What the task asks:
Answer with a number only: how many lines of the data contain "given"?

Records contained in a dataset
====

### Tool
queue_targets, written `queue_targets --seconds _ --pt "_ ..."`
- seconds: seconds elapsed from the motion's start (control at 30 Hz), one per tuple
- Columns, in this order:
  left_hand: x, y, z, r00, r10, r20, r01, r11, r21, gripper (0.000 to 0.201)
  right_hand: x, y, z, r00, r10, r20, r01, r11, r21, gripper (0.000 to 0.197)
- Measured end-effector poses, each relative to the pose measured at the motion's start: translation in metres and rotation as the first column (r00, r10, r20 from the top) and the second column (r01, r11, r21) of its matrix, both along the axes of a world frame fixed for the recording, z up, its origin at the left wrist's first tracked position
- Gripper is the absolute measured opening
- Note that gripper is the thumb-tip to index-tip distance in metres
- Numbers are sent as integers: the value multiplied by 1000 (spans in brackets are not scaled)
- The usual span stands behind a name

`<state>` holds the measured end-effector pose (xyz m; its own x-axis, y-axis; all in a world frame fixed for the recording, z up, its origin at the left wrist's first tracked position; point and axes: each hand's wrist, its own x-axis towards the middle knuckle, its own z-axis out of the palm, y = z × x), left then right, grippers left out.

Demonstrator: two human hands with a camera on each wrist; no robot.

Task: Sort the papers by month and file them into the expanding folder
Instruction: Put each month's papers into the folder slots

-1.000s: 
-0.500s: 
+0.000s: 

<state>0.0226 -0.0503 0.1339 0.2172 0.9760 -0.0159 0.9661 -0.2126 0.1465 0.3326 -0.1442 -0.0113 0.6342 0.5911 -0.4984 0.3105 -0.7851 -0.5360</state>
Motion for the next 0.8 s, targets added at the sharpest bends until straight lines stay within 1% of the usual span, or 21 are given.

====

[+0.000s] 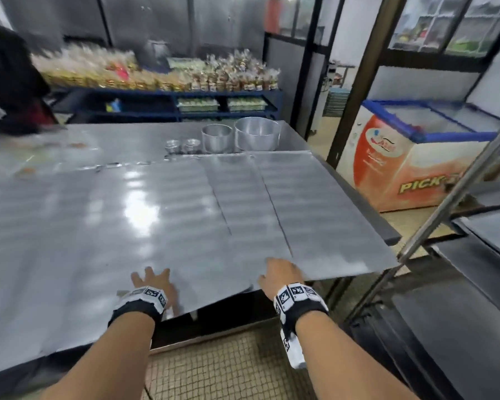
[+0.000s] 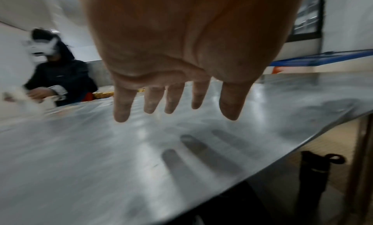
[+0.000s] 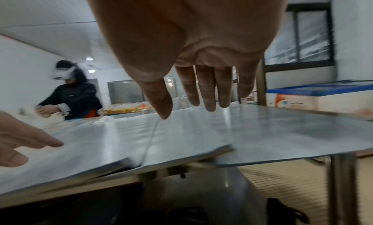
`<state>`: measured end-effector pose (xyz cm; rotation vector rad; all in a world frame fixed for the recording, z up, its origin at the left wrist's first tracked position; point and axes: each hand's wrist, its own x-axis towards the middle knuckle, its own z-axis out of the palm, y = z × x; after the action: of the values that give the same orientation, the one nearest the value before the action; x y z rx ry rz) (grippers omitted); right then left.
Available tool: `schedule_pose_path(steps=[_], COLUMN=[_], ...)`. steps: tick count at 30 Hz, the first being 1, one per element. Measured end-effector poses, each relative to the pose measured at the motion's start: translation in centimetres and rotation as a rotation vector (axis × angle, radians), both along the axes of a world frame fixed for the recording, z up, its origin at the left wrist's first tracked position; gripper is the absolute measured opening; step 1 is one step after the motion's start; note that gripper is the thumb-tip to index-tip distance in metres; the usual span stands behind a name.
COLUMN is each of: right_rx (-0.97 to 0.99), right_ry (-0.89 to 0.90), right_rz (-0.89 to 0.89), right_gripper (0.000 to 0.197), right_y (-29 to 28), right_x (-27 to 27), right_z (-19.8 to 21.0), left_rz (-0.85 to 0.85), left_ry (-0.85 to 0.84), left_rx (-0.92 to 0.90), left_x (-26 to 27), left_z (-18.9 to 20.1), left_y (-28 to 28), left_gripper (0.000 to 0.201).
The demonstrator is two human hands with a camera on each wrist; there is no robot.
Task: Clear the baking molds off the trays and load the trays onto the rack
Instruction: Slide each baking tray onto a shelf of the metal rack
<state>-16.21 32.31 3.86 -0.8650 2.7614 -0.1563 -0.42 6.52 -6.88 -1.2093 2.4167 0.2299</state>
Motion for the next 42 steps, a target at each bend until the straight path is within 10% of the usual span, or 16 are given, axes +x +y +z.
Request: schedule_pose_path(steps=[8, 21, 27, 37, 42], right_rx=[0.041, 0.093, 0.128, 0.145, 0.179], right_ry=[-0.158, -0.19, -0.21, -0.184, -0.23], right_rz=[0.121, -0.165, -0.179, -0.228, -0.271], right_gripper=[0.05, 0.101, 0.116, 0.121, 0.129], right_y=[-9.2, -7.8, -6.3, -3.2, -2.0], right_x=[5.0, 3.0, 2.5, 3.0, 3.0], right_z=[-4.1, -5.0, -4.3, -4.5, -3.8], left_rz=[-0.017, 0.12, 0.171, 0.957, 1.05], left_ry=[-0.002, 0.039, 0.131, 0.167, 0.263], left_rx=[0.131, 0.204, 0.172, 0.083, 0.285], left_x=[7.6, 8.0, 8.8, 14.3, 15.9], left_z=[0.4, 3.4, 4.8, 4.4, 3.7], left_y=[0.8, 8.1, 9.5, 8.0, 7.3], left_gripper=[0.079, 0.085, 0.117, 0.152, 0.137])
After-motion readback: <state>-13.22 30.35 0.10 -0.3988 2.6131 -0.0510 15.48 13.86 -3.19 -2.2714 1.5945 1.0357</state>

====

Exercise response:
2